Greens offer sensible hospitals funding model


By Leith van Onselen

While debate is raging over whether to give the states income taxing powers so that they can better fund health services. the Australian Greens have come up with an alternative plan to fund the revenue shortfall in health by phasing out the private health insurance rebate.

Here’s Greens leader, Richard DiNatalie explaining this plan last night on ABC’s Lateline:

TONY JONES: Alright. Now you want the Commonwealth to have even more skin in the game. You’ve come up with a plan costed by the Parliamentary Budget Office to save billions of dollars that’d be funnelled back into the public health system. How would it work exactly?

RICHARD DI NATALE: Well, what we had introduced under Howard was the – a range of measures to try and increase uptake of private health insurance. You had lifetime loading, you also had the private health insurance rebate. Now lifetime loading increased the coverage of private health insurance. The rebate did very, very little except waste a lot of money and not achieving its stated public policy objective, which was to take the pressure off the public hospital system. What we’re saying is that you’ve got now approaching $6 billion of taxpayer money that goes to subsidise people with private health insurance and it’s not achieving what we want it to achieve and that is taking pressure off the public system. Instead what you’ve got is a range of junk policies that have been created as a result of the incentives in the system.

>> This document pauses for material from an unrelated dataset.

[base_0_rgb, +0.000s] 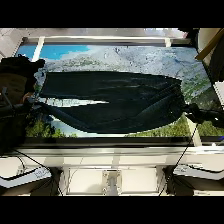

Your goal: Fold the clothes and pants, and hang the long-sleeved shirts on hangers.

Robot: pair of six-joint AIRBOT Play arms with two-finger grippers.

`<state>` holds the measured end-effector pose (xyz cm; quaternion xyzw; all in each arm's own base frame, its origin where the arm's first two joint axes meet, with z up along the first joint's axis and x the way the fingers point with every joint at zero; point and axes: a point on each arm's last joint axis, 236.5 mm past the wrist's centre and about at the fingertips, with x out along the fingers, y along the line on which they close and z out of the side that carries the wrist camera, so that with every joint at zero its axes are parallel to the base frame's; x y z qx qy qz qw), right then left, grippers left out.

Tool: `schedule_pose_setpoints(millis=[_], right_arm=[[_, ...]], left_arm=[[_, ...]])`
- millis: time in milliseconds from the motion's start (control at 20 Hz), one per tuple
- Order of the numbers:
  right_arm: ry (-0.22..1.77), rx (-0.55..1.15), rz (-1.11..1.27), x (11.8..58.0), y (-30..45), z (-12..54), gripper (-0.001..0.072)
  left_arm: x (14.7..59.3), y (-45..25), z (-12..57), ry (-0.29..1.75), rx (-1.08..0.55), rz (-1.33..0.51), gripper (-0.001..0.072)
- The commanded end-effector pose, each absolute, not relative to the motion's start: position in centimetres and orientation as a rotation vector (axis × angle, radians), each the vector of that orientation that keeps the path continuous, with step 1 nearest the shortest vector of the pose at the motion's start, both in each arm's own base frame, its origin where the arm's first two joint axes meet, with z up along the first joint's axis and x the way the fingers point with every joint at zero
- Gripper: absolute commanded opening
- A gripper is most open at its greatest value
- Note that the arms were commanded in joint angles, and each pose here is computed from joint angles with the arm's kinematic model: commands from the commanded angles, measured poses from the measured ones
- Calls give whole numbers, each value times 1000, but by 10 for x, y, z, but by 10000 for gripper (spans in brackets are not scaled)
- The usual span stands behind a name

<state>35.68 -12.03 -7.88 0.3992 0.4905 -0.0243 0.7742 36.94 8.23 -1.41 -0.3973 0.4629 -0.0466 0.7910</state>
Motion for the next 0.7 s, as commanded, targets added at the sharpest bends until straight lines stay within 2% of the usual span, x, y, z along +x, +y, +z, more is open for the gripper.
schedule_pose_setpoints(millis=[0,100,150,200,250,300,450,650], right_arm=[[1055,863,-50,385,-115,-100,555],[1035,865,-79,389,-121,-100,542],[1042,861,-68,389,-120,-98,415],[1053,845,-46,387,-118,-94,218],[1068,820,-16,386,-115,-87,86],[1081,779,5,383,-116,-77,30],[1093,707,-21,365,-134,-38,29],[1242,607,-72,282,-149,-2,29]], left_arm=[[372,82,-13,991,-857,-95,15],[372,82,-13,993,-855,-94,16],[371,82,-14,997,-852,-93,16],[370,81,-13,1000,-854,-99,16],[370,81,-12,998,-851,-98,16],[370,83,-10,991,-849,-95,16],[362,100,3,1009,-785,-59,16],[333,120,24,1123,-616,5,15]])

TONY JONES: Well let’s have the discussion about what the impact of the private health rebate is. First, tell us what you’re going to do with it if you …

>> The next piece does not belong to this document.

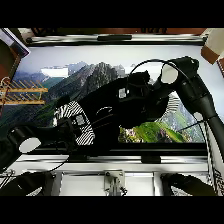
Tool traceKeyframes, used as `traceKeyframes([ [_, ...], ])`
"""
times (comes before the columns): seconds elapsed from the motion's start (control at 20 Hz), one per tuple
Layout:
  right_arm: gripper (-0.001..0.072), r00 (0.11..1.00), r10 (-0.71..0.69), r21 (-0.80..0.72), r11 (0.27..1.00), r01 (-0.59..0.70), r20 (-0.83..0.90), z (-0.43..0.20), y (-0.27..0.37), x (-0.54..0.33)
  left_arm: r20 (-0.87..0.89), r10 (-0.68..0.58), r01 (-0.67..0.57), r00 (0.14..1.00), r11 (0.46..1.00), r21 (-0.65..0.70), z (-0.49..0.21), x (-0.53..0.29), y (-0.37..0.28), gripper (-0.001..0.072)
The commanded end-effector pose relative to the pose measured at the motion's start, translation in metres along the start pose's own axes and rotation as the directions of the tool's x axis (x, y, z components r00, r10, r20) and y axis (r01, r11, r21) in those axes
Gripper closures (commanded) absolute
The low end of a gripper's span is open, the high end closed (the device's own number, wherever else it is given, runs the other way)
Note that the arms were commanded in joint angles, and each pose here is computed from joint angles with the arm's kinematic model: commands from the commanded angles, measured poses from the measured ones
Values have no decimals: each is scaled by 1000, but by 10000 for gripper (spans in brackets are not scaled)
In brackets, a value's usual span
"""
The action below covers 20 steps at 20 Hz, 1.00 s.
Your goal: Fold the shirts.
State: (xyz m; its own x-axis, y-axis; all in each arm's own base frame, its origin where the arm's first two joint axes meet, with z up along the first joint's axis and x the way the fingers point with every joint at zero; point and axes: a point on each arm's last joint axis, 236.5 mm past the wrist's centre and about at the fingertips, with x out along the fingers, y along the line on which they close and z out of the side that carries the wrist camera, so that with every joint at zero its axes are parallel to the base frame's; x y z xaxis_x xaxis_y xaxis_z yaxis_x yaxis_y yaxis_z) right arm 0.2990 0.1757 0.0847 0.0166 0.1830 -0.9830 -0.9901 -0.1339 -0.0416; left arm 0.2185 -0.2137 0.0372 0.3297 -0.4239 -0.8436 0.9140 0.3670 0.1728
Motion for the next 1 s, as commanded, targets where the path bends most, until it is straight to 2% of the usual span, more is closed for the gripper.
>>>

TONY JONES: Under your plan, what would you do with it?

RICHARD DI NATALE: Well, well, every cent goes back into the public health system and it’s enough to fund …

TONY JONES: So you’d cut it completely, get rid of it?

RICHARD DI NATALE: Well it would be phased out and every cent reinvested back in the public health system to fund hospitals, to fund primary care and to fund services like dental care. Let’s remember, this is worth close to $6 billion a year now and it’s not achieving anything in terms of the promise that was made, which was: we’re going to take the pressure off the public hospital system. What happens instead is that people with private health insurance still opt to use the public system, they’re given a whole range of ancillary benefits, a whole range of therapies, some of which are of questionable benefit, funded by the taxpayer, and then you have these incentives created which mean you’ve got these junk policies that do nothing except allow people to avoid paying the Medicare surcharge levy…

The Parliamentary Budget Office have costed the proposal. We know that it would save in the order of $10 billion if it’s phased out over four years and we’re proposing a phase-out with a 10 per cent reduction of the rebate per annum over the forward estimates. If you look at over the next decade, you are talking about savings in the order of $50 billion. That’s the quantum you’re talking about. It’s a huge reinvestment back in the public health system, back into hospitals, back into allied health care, dental services – all the things that we know are the cornerstone of good healthcare.

I believe there is a lot of merit in the Greens’ proposal.


Spending $6 billion a year (and growing) subsidising private health insurance is a poor use of taxpayer funds for several reasons (see Professor Lesley Russell’s article for a detailed examination).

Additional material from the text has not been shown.